Drones that Can Calculate, Communicate and Solve Complex Problems

Imagine a drone that can perform complex calculations while up in the air, communicate with other drones in its network and harness artificial intelligence to provide smart services, such as crowd control, traffic monitoring, and emergency response.

If it sounds far-fetched, it’s actually not — a San Diego State University engineering researcher is working on developing a theoretical framework for networked airborne computing that will make this a reality sooner rather than later.

Junfei Xie is an assistant professor in SDSU’s Department of Electrical and Computer Engineering, whose background as well as research focus combine interdisciplinary knowledge from both these fields. She recently received the CAREER award from the National Science Foundation (NSF), given to promising early career researchers to further advance their research. 

Spread over five years, the $550,000 award will help Xie build on her previous work and develop a system for drones to have networked airborne computing capability.

“Junfei is one of the most talented and prolific young researchers of the College. In less than two years since she joined SDSU, she has obtained three NSF grants, including the prestigious Career Award,” said Eugene Olevsky, dean of the College of Engineering. “Junfei has already received recognition and made a significant mark on networked airborne computing in terms of substance, quality and creativity.” 

Xie, who leads the Systems and Intelligence Laboratory better known as the SMILE lab in the College of Engineering, spoke with SDSU NewsCenter about how the award will help her push the boundaries of what drones can do while deployed.

What motivated you to focus on drone research? 
My Ph.D. mentor, Yan Wan at the University of Texas at Arlington, led me to this field.

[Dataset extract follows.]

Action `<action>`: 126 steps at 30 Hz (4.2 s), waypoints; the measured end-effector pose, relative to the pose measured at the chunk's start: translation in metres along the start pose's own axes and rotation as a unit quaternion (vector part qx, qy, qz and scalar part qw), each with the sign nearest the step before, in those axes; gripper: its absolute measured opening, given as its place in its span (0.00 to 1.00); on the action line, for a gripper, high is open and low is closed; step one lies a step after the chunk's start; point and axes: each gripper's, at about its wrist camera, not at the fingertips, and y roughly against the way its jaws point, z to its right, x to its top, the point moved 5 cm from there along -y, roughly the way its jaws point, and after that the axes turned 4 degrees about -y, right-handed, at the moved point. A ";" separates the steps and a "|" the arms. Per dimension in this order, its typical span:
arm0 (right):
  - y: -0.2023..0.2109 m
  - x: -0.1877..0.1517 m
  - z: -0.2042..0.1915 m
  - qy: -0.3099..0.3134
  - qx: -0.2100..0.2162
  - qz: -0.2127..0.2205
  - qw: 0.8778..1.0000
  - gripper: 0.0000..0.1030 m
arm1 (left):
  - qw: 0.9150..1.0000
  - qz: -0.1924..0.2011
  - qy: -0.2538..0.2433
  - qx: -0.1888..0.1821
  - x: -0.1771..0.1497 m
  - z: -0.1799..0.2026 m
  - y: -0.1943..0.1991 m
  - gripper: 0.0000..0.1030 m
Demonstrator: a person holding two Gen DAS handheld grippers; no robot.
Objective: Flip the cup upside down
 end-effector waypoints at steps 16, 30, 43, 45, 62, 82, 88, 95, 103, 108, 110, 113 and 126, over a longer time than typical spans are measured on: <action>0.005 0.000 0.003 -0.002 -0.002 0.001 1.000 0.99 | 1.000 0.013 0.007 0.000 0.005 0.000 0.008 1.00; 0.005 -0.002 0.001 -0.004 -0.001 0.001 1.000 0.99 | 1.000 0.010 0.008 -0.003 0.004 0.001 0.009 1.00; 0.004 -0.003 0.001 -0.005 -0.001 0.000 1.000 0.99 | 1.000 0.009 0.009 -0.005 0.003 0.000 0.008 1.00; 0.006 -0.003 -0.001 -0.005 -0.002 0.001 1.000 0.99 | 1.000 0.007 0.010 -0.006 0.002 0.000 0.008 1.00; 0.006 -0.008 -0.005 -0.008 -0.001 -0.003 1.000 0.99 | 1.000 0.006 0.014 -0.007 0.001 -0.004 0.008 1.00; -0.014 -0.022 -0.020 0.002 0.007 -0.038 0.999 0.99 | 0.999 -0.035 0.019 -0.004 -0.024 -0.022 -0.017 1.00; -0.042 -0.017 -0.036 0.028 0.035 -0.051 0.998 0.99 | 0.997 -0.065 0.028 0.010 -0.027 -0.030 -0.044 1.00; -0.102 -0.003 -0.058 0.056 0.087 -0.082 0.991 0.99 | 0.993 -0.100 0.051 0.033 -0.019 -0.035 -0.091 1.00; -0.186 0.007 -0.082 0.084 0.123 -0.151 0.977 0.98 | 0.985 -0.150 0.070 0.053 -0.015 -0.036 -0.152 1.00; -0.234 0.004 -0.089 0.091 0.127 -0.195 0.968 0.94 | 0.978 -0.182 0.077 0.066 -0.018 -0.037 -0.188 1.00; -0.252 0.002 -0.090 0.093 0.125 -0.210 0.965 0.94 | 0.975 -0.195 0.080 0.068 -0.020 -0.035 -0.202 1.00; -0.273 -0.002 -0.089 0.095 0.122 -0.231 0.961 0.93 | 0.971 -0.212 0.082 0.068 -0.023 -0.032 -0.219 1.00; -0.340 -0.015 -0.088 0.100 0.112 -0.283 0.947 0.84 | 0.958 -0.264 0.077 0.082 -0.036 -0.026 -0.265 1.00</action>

Part of my Ph.D. dissertation was on developing the theoretical foundation and applied results to enable airborne networks formed by drones with direct flight-to-flight communication links. 

Before I accessed this field, my knowledge of drones was mainly from the movies, and I never thought drones could one day be commercialized and be accessible and affordable for everyone. So I was very excited to explore this new technology. I witnessed the growing popularity of drones and also realized the importance of drones to our future life, as it has such a wide range of applications.

However, drone technology is far from mature and there are many research questions that remain to be answered in order to develop the potential of drones to the full extent. This drove me to keep exploring this field after graduate school. 

How will this NSF grant help you build on your work with drones? 
It will help me develop an innovative theoretical framework to enable networked airborne computing by tapping the network formed by aerial vehicles, with direct flight-to-flight links to achieve computing in the air. We will test and implement these algorithms and explore real-world applications of networked airborne computing. This grant will also support a doctoral student and a graduate student researcher, as well as development of innovative education and outreach activities such as virtual lab modules, summer camps and internships. 

Once they have computational capabilities, what will the drones be able to do? 
Existing drone systems have limited computing capability and this technology will equip drones with advanced onboard computing capability. This will enable drones to run advanced algorithms to perform complicated tasks.

For example, drones can run AI algorithms to improve operational safety during severe weather, enhance situational awareness in hostile environments such as war zones, and to facilitate emergency response teams to search for and rescue survivors when disaster happens.

This technology will also give rise to a variety of new applications such as facilitating data collection, processing and distribution for IoT (Internet of Things) devices. Drones can also function as a server to provide computing services to ground users, so that people can play video games anywhere and anytime, even using basic cell phones for example.     

What impact will this project have, aside from advancing drone technology? 
Besides creating broad civilian and economic advancements related to drone-based applications, the innovative education and outreach activities will have a positive impact on the community and significantly benefit students, especially underrepresented minorities in San Diego County and beyond. The workshops and tutorials will further broaden the impact of this project and benefit the general public.